There is a GUI version of AJIRC, as well as a text-based console AJIRC. An IRC program is usually referred to as the IRC client. The GUI client of course requires that the GUI be running and that you have a mouse. The client displays itself in a single window, with two main parts. The text scroll area on top, plus a single line text input beneath that. There are also buttons along the bottom of the window for switching between multiple channels.
The first thing an IRC user must do is connect to a server. There are several pre-specified servers in the GUI cient, right click on the main window, and choose servers to see a submenu with more options. Clicking one of them will start AJIRC automatically trying to connect to the selected server. You must be online to connect to an IRC server. After it has connected, you usually choose a nickname for yourself. This name is what other people will see you listed as. Commands are sent to the IRC server by special messages typed into the text input line. Most things you type in will simply be spoken to the channel when you press return, however lines which begin with a frontslash (/) signify to the server that you are trying to send a special command.
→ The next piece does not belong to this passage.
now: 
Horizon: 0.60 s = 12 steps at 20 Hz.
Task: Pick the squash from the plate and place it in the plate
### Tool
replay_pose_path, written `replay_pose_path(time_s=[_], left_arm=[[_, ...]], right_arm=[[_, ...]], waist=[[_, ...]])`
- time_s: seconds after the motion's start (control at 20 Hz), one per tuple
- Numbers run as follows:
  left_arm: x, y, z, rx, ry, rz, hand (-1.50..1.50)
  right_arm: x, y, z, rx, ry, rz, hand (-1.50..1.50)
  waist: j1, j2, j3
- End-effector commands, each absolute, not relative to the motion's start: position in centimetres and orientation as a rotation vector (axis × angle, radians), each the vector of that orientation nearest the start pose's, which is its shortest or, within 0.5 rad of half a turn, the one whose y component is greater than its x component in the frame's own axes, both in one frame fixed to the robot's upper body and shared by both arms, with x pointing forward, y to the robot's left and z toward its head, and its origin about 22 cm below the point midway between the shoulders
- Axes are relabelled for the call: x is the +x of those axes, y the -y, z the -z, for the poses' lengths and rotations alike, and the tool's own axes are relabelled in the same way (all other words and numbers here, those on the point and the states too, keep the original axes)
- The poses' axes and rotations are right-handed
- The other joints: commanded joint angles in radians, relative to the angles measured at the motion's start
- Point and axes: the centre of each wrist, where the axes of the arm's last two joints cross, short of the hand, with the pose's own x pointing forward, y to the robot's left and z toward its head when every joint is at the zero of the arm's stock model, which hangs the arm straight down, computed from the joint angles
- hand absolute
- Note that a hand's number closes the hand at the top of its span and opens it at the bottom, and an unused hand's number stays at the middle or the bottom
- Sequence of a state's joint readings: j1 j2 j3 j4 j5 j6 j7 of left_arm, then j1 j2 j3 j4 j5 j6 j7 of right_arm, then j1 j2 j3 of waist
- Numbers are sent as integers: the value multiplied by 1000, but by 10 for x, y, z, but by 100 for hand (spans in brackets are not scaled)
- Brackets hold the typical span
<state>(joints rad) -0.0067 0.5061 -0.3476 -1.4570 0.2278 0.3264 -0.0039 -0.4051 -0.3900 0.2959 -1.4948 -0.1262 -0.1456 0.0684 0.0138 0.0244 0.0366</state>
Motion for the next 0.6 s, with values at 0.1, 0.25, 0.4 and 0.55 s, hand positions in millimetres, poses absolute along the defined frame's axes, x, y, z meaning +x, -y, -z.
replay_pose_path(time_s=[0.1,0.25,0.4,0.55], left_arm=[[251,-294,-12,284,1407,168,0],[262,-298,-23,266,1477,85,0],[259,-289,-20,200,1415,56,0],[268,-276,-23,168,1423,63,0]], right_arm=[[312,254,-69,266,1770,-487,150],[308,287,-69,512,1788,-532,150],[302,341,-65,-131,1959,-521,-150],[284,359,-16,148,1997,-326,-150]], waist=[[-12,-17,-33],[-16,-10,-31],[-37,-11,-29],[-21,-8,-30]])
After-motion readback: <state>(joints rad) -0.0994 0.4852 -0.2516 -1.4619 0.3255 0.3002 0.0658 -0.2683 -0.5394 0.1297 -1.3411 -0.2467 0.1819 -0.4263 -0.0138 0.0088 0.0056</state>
Some of the commands are as follows:
/msg username private message text here
These are the basic commands. /join will join a new channel. /part will let leave a channel you previously joined. /msg followed by a username of someone in a channel you are in, followed by some message text will cause that message text to be sent ONLY to the user you specified. This makes it private as no one else in the channel will see what you wrote. /server allows you to specify a specific server, so you can access servers other than the examples in the servers menu.
IRC channels allow for certain users to have control over other users. Some who has this control is called the "Operator." Or Op for short. If someone has operator status, they can choose to give it to others. If you manage to get op'ed, you can op and deop other people in the channel. Being an operator is normally a privilege only granted to trustworthy people, and should not be abused.
In the GUI client, if you /join several channels, each channel creates a new button at the bottom of the window. Clicking one of the buttons changes the text area and your input to that channel. Channels which you are not focused on will turn their respective button red to let you know when someone has spoken that you weren't able to see. Private messages that people are sending to you will appear in a new button as well. You can quit from IRC by simply clicking the X on the top right of the AJIRC window, however it's best to /part from the channels first. And say good bye to be polite.
The console AJIRC client behaves very similarly to the GUI but it may be preferable to use if you do not want to have the GUI running, or if you do not have a mouse. To start the console client, type the following:
irc /dev/tcp/irc.server.here:port nickname
The "irc.server.here:port" part of that is the IRC server you want to connect to. The console client doesn't have any preconfigured servers. The :port is optional. And finally the nickname is what name you want to use.
In the console client, joining multiple channels does not show you visually which channel you are speaking in currently. So you must be careful to make sure you're speaking in the correct one. You join a channel the same way by typing /join channel name. If you are in two channels and you want to switch back and forth you just type /join channelname again. If you are already joined to it, that's ok, it will just switch your focus to that channel.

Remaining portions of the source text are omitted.